The issue of preventing healthcare-associated COVID-19 is very topical right now, to say the least (see this JAMA commentary), so now is a really good time to review what happened in our hospitals during the ‘first wave’ to help us prevent hospital transmission during the second.

The study was performed during the first wave of COVID-19 in London, between March and mid-April. The focus of the study was on ‘hospital-onset definite healthcare-associated’ (HODHA) COVID-19 infections (with a sample date >14 days from the day of admission). Overall, 58 (7.1%) of 775 symptomatic COVID-19 infections in hospitalised patients were HODHA. Key findings included:

  • Compared with community-associated COVID-19, patients with HODHA were more likely to be older, Black Asian or Minority Ethnicity (BAME), have several clinical underlying conditions (e.g. malignancy), and had an increased length of stay after COVID-19 diagnosis. Surprisingly, there was no increased risk of mortality (either 7, 14, or 30-day) or ICU admission.
  • There was an interesting analysis of the impact of a delayed positive test (where there was no positive test within 48 hours of symptom development). This occurred in about a third of HODHA cases, and was associated with an increased risk of 30-day mortality.
  • A potential source patient (a positive case on the same ward within 14 days of the positive test) was identified for 44/58 HODHA cases.
  • There was a correlation between weekly self-reported sickness absence incidence and weekly HODHA incidence.

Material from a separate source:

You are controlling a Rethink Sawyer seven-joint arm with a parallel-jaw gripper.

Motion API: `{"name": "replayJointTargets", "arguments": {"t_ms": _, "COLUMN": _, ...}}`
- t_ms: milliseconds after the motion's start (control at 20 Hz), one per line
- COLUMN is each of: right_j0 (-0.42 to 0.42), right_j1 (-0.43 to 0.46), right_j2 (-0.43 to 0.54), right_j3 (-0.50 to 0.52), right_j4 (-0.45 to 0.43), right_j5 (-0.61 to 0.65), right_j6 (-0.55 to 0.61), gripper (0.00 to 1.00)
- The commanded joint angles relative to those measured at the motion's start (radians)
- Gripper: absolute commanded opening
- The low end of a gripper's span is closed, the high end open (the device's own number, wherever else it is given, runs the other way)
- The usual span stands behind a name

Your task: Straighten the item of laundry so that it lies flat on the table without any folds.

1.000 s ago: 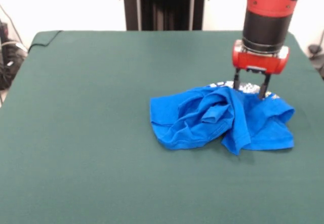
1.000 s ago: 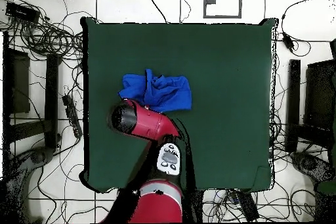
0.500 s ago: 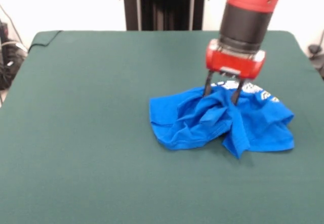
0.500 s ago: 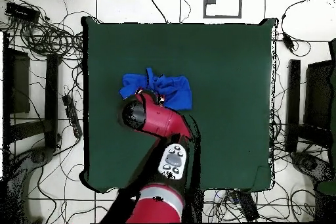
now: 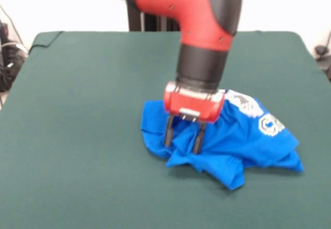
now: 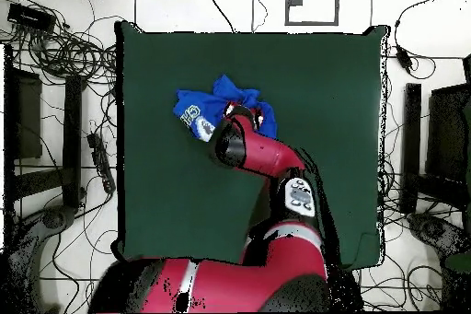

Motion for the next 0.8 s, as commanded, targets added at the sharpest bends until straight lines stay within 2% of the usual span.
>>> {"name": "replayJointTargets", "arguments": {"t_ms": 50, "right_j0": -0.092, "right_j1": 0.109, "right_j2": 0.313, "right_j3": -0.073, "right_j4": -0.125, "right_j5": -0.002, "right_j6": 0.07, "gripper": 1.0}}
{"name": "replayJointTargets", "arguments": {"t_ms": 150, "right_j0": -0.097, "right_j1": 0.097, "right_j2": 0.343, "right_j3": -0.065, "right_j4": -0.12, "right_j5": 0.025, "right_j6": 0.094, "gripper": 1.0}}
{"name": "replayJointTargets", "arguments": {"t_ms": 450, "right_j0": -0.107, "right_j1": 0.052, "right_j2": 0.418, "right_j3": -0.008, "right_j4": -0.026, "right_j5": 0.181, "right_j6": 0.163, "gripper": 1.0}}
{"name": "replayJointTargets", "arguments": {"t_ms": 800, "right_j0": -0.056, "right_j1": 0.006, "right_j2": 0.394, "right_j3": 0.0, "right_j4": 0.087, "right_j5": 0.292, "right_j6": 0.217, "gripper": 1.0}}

This is a similar piece of work to our analysis of healthcare-associated COVID-19. The period of time covered was almost identical (from March to mid-April) and the number of HODHAs was very similar (62 in our study compared with 58 in this study). This seems to illustrate how indiscriminate this outbreak has been regionally – a wave of healthcare-associated COVID-19 swept through our hospitals in March/April – and our job now is to reduce the size of this wave over the winter!